Work required →
Write out the listing below exactly, beginning at its first line and ending with the line that contains "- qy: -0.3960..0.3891".
= = =
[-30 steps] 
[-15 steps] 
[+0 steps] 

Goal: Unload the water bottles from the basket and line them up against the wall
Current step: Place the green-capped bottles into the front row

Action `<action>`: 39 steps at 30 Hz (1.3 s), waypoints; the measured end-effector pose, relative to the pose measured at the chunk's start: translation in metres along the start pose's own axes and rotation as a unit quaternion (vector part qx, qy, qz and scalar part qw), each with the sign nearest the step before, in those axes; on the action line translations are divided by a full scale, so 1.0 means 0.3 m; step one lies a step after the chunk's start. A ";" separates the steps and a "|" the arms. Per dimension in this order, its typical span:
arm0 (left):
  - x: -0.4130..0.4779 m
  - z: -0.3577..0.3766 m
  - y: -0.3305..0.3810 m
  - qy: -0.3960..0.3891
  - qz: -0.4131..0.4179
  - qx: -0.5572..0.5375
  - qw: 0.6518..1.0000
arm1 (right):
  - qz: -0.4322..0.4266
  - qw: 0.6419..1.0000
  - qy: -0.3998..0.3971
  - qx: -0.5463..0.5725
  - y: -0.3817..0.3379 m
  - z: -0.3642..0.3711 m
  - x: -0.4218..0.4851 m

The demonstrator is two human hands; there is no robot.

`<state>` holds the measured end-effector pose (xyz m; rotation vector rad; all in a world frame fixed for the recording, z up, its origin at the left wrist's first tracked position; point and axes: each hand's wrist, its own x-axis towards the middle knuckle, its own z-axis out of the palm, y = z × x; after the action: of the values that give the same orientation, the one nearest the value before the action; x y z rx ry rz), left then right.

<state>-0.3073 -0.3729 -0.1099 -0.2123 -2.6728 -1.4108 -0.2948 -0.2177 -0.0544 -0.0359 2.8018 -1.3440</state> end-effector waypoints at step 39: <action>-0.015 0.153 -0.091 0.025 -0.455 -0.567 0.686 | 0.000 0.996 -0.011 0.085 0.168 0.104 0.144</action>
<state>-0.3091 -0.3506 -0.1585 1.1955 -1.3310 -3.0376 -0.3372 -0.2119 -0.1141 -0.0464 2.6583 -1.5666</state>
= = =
Solution to this task →
[-30 steps] 
[-15 steps] 
[+0 steps] 

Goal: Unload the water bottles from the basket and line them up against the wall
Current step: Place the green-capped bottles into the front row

Action `<action>`: 39 steps at 30 Hz (1.3 s), waypoints; the measured end-effector pose, relative to the pose measured at the chunk's start: translation in metres along the start pose's own axes and rotation as a unit quaternion (vector part qx, qy, qz and scalar part qw), each with the sign nearest the step before, in those axes; on the action line translations are divided by a full scale, so 1.0 means 0.3 m; step one lies a step after the chunk's start. A ";" separates the steps and a "|" the arms. Per dimension in this order, its typical span:
arm0 (left):
  - x: -0.4130..0.4779 m
  - z: -0.3577..0.3766 m
  - y: -0.3305..0.3810 m
  - qy: -0.3960..0.3891

That brings the answer to completion.